2015 song by Elhaida Dani

"I'm Alive" is a song by Albanian singer and songwriter Elhaida Dani. It was released as a single on 1 January 2015 by Radio Televizioni Shqiptar (RTSH) and Universal Music. The song was written by Sokol Marsi, arranged by Darko Dimitrov and produced by Zzap & Chriss. The song represented Albania in the Eurovision Song Contest 2015 in Vienna, Austria, after Dani won the pre-selection competition Festivali i Këngës with the song "Diell". The country reached seventeenth place in a field of twenty-six scoring a total of 34 points marking the third year to achieve the seventeenth place.

In order to promote and support the song, Dani made diverse appearances to perform the song and embarked on a small tour in the Netherlands, North Macedonia and the United Kingdom.

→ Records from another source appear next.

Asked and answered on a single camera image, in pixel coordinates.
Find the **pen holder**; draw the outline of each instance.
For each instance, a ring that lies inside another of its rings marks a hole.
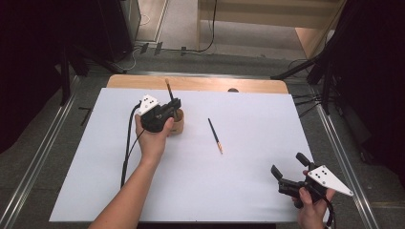
[[[170,133],[172,135],[179,135],[182,133],[184,128],[184,112],[182,109],[177,109],[177,117],[175,117],[175,123],[173,124],[172,130]]]

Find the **white board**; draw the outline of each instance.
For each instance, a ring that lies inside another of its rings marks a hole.
[[[102,89],[50,221],[93,221],[119,190],[129,115],[145,94],[167,103],[167,91]],[[141,221],[295,221],[284,178],[304,180],[298,152],[312,156],[289,94],[174,91],[184,131],[170,136]],[[208,118],[222,143],[218,149]],[[139,162],[134,148],[127,177]]]

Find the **pencil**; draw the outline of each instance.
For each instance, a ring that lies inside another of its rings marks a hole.
[[[218,149],[220,149],[221,154],[223,154],[223,146],[215,133],[214,127],[212,126],[211,120],[208,118],[209,125],[211,126],[212,134],[214,134],[215,140],[217,141]]]

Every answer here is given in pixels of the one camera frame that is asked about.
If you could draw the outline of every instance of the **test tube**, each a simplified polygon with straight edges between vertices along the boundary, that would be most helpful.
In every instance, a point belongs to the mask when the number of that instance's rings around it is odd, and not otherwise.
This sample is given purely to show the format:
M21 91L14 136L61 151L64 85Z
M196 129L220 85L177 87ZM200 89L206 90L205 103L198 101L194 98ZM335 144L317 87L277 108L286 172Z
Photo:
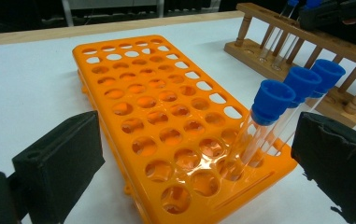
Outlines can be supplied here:
M284 130L284 133L279 136L280 144L277 149L281 149L286 145L289 140L294 136L295 127L297 124L297 119L299 113L297 112L311 112L317 105L321 102L324 95L337 83L337 81L346 74L346 70L341 67L338 63L332 61L318 59L315 61L314 65L310 69L321 77L320 84L315 88L315 90L308 96L308 100L315 101L314 105L308 107L306 104L301 104L297 109L295 115L297 118L291 119L289 126L292 127L291 130Z
M257 166L257 163L260 162L264 155L268 153L268 151L273 147L274 143L280 137L280 135L282 133L286 133L287 128L291 128L287 127L287 125L296 114L299 105L305 101L305 99L315 90L318 85L320 85L321 77L309 69L296 66L291 68L283 83L294 90L296 97L289 104L285 113L279 117L279 120L276 122L274 128L265 138L265 141L259 149L261 156L253 158L253 160L250 162L253 166Z
M321 2L322 2L322 0L307 0L306 5L304 6L303 10L318 7ZM294 45L297 43L297 40L299 37L295 36L294 40L291 42L291 44L289 46L287 46L287 43L288 43L291 35L292 34L288 34L288 36L286 37L285 41L282 44L281 51L280 51L281 53L276 57L276 59L271 64L271 67L274 68L275 70L278 70L278 71L281 70L280 66L282 65L283 61L291 54Z
M250 158L294 98L294 90L286 84L275 80L262 82L249 114L221 167L224 178L237 180L242 175Z
M298 0L288 0L288 2L285 4L285 7L283 8L282 12L279 14L280 17L288 17L290 18L292 16L292 13L294 12L294 9L296 8L297 4L299 3ZM278 29L277 35L275 37L273 37L273 42L269 42L271 39L271 36L274 35L274 32L276 32L276 28L273 27L270 35L267 37L265 44L263 46L262 52L259 55L259 61L264 63L267 61L267 56L268 53L270 52L271 49L273 49L275 47L275 45L277 44L281 34L282 34L282 30Z

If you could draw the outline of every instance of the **orange test tube rack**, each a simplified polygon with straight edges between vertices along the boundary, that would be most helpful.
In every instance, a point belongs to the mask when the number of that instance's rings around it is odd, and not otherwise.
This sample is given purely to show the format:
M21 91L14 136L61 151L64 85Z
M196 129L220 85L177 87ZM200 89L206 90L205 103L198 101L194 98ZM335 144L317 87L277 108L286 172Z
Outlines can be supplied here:
M214 223L296 162L266 155L236 181L220 167L248 110L159 35L74 48L82 91L144 223Z

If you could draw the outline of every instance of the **white tabletop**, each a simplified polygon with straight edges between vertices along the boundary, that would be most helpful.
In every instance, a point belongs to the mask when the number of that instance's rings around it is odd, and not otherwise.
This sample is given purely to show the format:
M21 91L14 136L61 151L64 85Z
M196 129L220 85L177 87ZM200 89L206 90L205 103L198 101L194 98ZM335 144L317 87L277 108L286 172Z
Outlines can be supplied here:
M92 110L80 91L77 66L71 53L80 44L163 35L249 108L264 77L223 51L225 43L235 40L241 22L242 19L195 22L0 45L0 171L11 175L14 172L11 159L15 155L65 119ZM265 23L254 19L249 37L259 42L265 29ZM304 65L312 49L311 44L305 44L295 62ZM332 60L333 54L322 52L320 58ZM348 71L353 68L350 62L341 64ZM356 93L356 81L349 91ZM120 171L103 135L102 138L106 163L65 223L141 223L133 200L123 193ZM330 210L335 204L314 181L307 181L303 172L297 166L222 223L345 223ZM30 218L26 217L23 223L31 223Z

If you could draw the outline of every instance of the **blue cap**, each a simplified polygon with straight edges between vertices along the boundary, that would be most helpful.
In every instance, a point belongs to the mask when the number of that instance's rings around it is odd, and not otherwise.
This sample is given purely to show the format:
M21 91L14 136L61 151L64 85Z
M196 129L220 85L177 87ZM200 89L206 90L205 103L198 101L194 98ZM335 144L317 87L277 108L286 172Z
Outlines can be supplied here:
M254 98L251 116L256 123L268 126L279 119L295 97L294 90L288 85L275 80L265 80Z
M318 59L312 65L311 70L322 78L322 82L315 88L314 92L310 95L312 98L320 98L328 90L330 90L337 81L346 74L346 70L338 63L332 61Z
M288 0L288 5L291 7L295 7L299 4L299 0Z
M303 67L292 67L283 81L296 93L296 98L294 98L288 108L299 106L321 82L322 78L315 72Z
M320 3L322 3L322 0L306 0L306 5L304 6L304 9L318 7Z

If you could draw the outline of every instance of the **wooden test tube rack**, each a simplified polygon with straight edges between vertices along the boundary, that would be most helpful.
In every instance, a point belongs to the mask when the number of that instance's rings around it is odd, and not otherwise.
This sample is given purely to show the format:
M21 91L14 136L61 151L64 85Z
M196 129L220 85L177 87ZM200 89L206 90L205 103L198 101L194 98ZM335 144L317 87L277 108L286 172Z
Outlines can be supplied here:
M343 59L356 63L356 45L321 31L304 31L299 28L297 21L281 18L277 13L252 3L238 4L236 8L244 12L245 16L236 41L227 43L224 50L264 77L282 81L290 68L294 66L292 62L305 41L311 42L316 46L304 65L306 68L312 66L323 49L335 53L336 56L331 59L335 63L340 63ZM245 38L253 17L269 24L262 44ZM273 27L277 27L283 31L281 38L277 42L274 51L270 50L267 61L261 62L259 55ZM297 36L298 40L290 55L283 61L280 70L276 70L272 68L271 64L277 58L288 34ZM345 77L347 79L344 83L339 88L333 87L329 90L316 109L326 117L338 120L349 127L354 127L356 125L356 95L351 95L347 92L347 89L356 79L356 67L350 74L346 74Z

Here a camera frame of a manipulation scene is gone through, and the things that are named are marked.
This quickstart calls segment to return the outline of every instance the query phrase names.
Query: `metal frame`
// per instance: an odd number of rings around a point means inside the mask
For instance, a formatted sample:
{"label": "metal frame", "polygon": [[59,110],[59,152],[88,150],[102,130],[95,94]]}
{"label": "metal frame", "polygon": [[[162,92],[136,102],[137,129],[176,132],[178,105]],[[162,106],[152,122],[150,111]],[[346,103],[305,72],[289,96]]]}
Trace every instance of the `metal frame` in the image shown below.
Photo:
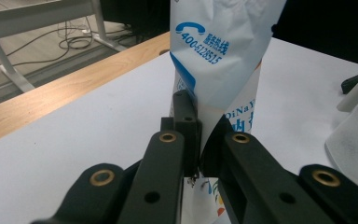
{"label": "metal frame", "polygon": [[[107,39],[99,0],[61,0],[2,10],[0,11],[0,38],[91,14],[95,15],[99,33],[94,36],[95,40],[117,51],[126,49]],[[1,45],[0,61],[2,71],[20,90],[26,92],[34,89],[34,86],[16,71]]]}

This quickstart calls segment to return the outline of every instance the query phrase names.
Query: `plastic packaging bag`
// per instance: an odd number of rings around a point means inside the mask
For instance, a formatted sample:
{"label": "plastic packaging bag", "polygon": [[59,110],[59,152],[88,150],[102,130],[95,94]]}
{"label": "plastic packaging bag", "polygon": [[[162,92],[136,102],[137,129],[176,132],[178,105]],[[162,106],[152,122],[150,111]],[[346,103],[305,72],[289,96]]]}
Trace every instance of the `plastic packaging bag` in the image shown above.
{"label": "plastic packaging bag", "polygon": [[[226,115],[234,131],[250,132],[259,63],[285,0],[173,0],[173,91],[187,89],[202,122],[201,151]],[[224,211],[215,179],[185,182],[182,223],[212,223]]]}

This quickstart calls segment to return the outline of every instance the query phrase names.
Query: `table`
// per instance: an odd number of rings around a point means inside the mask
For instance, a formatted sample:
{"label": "table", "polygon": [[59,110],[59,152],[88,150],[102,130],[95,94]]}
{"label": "table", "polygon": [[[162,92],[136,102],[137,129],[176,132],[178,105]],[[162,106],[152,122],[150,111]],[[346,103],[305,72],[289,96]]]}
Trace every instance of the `table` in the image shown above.
{"label": "table", "polygon": [[[168,54],[146,62],[168,40],[159,36],[0,105],[0,223],[50,217],[85,169],[127,168],[142,158],[169,113],[174,73]],[[331,165],[324,141],[347,116],[335,109],[339,85],[356,74],[358,64],[272,39],[253,135],[291,172]]]}

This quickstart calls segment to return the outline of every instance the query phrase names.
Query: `snack packet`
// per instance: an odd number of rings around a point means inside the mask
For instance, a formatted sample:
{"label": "snack packet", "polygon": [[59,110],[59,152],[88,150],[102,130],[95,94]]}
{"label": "snack packet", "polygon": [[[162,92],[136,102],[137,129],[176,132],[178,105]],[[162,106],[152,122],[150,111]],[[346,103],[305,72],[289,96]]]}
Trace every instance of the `snack packet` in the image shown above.
{"label": "snack packet", "polygon": [[[173,91],[187,89],[202,122],[201,152],[226,115],[250,132],[261,58],[285,0],[172,0]],[[213,223],[224,211],[217,180],[184,183],[182,223]]]}

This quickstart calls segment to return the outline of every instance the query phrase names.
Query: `blue and white package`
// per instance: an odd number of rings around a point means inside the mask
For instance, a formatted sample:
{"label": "blue and white package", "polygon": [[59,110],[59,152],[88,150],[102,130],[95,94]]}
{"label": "blue and white package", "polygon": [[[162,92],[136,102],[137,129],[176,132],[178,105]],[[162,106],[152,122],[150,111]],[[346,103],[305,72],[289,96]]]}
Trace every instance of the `blue and white package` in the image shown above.
{"label": "blue and white package", "polygon": [[[285,0],[172,0],[173,91],[187,89],[202,122],[201,151],[222,117],[249,133],[259,63]],[[224,211],[216,179],[184,182],[182,223],[210,224]]]}

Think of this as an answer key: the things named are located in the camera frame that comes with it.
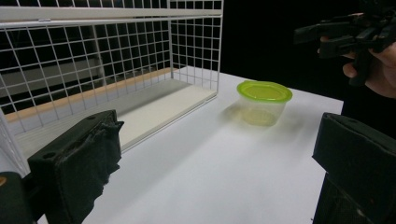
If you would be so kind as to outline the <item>white wire rack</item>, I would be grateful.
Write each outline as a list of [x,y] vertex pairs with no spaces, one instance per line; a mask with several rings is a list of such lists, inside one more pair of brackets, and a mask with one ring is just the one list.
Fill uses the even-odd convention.
[[224,0],[0,0],[0,172],[115,110],[128,149],[219,90]]

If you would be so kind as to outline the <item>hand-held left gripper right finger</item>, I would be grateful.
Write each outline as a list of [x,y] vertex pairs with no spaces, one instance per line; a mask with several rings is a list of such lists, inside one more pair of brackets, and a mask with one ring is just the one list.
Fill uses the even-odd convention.
[[396,224],[396,140],[325,113],[313,159],[325,170],[313,224]]

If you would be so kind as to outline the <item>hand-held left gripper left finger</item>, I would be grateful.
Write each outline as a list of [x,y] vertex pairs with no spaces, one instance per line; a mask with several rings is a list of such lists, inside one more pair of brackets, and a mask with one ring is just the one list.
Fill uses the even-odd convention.
[[82,224],[121,158],[114,110],[96,113],[62,133],[28,159],[49,204],[49,224]]

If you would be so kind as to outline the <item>clear container with green lid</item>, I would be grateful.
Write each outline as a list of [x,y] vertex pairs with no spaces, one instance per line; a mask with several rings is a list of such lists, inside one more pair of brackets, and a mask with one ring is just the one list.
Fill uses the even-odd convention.
[[292,91],[275,82],[246,80],[237,85],[242,120],[255,126],[273,126],[292,99]]

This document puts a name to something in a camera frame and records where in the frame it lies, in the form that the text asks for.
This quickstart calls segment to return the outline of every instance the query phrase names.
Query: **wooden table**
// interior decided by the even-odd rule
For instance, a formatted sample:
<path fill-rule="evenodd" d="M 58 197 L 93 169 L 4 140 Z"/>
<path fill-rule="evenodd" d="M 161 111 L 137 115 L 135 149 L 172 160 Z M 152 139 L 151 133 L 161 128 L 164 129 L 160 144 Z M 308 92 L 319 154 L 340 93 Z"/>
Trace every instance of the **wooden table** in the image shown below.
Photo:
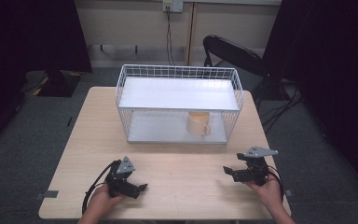
<path fill-rule="evenodd" d="M 94 87 L 80 111 L 39 216 L 77 219 L 85 192 L 112 161 L 128 156 L 136 171 L 128 181 L 148 184 L 135 200 L 126 199 L 108 219 L 239 220 L 271 218 L 256 194 L 235 183 L 223 166 L 244 169 L 236 153 L 251 146 L 269 147 L 251 94 L 226 145 L 137 144 L 127 142 L 116 106 L 116 88 Z M 275 167 L 272 157 L 267 163 Z M 290 213 L 284 198 L 284 207 Z"/>

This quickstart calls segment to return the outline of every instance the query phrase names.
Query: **silver bracket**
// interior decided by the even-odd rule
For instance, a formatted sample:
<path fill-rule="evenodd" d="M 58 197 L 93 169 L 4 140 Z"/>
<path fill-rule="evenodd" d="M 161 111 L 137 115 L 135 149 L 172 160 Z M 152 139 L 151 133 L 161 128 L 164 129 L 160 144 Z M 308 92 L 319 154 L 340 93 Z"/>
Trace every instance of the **silver bracket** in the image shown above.
<path fill-rule="evenodd" d="M 245 157 L 250 157 L 250 158 L 260 158 L 265 156 L 278 155 L 278 151 L 263 148 L 263 147 L 251 147 L 247 152 L 243 153 L 243 155 Z"/>
<path fill-rule="evenodd" d="M 132 172 L 135 170 L 135 166 L 132 165 L 130 159 L 125 156 L 121 164 L 118 166 L 116 173 L 118 174 L 125 174 L 128 172 Z"/>

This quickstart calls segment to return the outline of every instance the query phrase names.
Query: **cup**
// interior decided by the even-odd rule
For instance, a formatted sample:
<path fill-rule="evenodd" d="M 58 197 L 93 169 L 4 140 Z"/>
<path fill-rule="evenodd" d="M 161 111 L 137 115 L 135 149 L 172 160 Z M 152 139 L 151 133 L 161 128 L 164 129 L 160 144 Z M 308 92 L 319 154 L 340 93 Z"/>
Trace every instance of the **cup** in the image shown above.
<path fill-rule="evenodd" d="M 208 125 L 209 112 L 189 112 L 187 118 L 187 131 L 194 135 L 208 135 L 211 127 Z"/>

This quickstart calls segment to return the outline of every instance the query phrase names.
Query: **white wire basket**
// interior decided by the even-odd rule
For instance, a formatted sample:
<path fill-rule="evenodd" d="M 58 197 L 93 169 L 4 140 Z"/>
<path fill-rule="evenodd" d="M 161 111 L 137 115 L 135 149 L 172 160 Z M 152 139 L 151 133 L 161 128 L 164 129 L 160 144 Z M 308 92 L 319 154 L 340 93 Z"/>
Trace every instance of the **white wire basket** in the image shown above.
<path fill-rule="evenodd" d="M 130 143 L 225 144 L 243 100 L 234 68 L 125 64 L 116 89 Z M 209 134 L 186 130 L 192 111 L 209 112 Z"/>

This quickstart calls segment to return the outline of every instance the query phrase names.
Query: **hand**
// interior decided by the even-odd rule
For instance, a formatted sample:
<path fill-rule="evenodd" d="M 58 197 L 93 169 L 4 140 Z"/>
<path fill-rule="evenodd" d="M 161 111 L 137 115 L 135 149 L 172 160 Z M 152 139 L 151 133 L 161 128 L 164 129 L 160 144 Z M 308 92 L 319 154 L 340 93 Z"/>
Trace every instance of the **hand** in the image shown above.
<path fill-rule="evenodd" d="M 280 184 L 275 176 L 268 174 L 268 180 L 263 186 L 252 182 L 245 184 L 257 193 L 261 203 L 266 206 L 276 224 L 295 223 L 282 205 Z"/>
<path fill-rule="evenodd" d="M 83 214 L 82 218 L 77 222 L 83 223 L 98 223 L 100 219 L 107 216 L 116 204 L 123 201 L 127 196 L 119 194 L 114 198 L 109 195 L 109 187 L 107 184 L 102 184 L 98 187 L 89 199 L 89 205 Z"/>

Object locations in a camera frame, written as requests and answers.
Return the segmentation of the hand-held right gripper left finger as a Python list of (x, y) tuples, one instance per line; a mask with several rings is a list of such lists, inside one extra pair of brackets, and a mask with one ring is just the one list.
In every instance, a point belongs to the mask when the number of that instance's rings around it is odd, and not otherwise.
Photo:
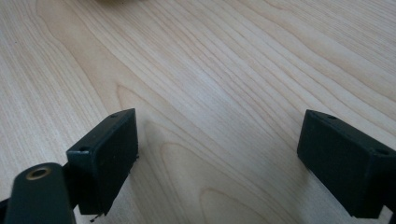
[(72, 204), (83, 215), (105, 215), (138, 158), (133, 108), (114, 113), (66, 151)]

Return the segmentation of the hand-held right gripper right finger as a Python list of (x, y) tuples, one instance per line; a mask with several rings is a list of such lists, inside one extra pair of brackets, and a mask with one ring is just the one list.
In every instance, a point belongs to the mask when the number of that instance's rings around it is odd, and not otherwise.
[(378, 218), (387, 207), (396, 218), (396, 150), (337, 117), (307, 110), (297, 155), (351, 216)]

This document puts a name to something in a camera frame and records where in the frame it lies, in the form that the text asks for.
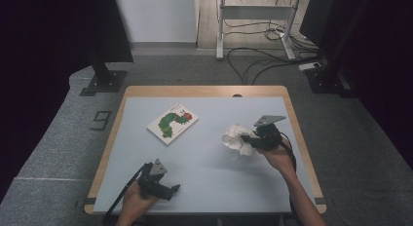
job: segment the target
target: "book cover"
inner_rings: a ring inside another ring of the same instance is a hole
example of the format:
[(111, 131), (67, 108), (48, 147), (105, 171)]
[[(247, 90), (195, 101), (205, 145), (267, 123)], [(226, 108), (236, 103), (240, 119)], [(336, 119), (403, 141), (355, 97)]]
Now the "book cover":
[(177, 103), (149, 124), (147, 129), (160, 138), (166, 145), (169, 145), (196, 121), (198, 121), (197, 115)]

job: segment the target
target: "hand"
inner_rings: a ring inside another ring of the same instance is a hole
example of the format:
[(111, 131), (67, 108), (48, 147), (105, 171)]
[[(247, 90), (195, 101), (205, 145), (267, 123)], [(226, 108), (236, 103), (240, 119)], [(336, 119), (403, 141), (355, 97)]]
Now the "hand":
[[(288, 147), (291, 147), (291, 144), (287, 139), (284, 138), (282, 142)], [(283, 176), (286, 174), (290, 175), (295, 173), (291, 158), (282, 146), (279, 145), (277, 148), (269, 151), (260, 149), (257, 149), (257, 151), (258, 153), (263, 154), (268, 163), (270, 163), (270, 165), (274, 169), (278, 170)]]
[(140, 188), (137, 181), (134, 181), (125, 193), (117, 226), (131, 226), (131, 224), (138, 217), (142, 216), (157, 200), (158, 198), (155, 197), (143, 198), (140, 195)]

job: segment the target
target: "person's left hand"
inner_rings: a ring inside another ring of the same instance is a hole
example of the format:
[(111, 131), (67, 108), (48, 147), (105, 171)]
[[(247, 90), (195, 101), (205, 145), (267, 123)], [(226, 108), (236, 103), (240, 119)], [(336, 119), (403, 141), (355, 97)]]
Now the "person's left hand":
[(147, 199), (140, 195), (140, 188), (137, 181), (134, 181), (124, 195), (121, 215), (117, 226), (130, 226), (138, 217), (142, 216), (158, 198), (149, 197)]

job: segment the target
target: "green caterpillar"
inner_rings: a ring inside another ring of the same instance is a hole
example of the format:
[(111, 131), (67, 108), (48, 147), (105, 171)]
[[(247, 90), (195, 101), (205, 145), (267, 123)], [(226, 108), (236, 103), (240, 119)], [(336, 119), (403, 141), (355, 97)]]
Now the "green caterpillar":
[(170, 126), (170, 123), (176, 122), (178, 124), (184, 125), (192, 119), (191, 114), (185, 113), (185, 111), (182, 111), (182, 112), (184, 113), (182, 116), (178, 116), (176, 113), (170, 112), (161, 119), (158, 126), (163, 133), (163, 137), (172, 138), (173, 133), (172, 133), (172, 127)]

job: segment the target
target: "wall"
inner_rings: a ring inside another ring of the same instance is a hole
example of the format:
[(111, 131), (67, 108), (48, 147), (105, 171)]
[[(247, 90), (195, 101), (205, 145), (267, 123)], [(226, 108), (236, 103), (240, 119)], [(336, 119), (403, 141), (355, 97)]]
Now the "wall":
[(117, 0), (130, 43), (197, 41), (198, 0)]

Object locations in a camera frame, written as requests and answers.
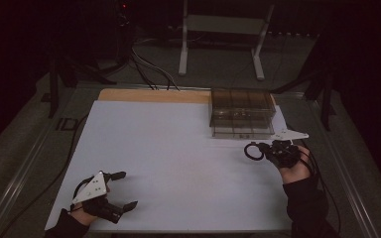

The accompanying music video for the song was premiered onto the official YouTube channel of the Eurovision Song Contest on 15 March 2015.

== Background and composition ==

In 2014, Elhaida Dani was announced as one of the twenty six contestants selected to compete in the 53rd edition of Festivali i Këngës, a competition for determining Albania's participant for the Eurovision Song Contest 2015. For following the competition's rules, the lyrics of the participating entries had to be in the Albanian language. Dani took part with the song "Diell" composed by Aldo Shllaku and written by Sokol Marsi and Viola Trebicka.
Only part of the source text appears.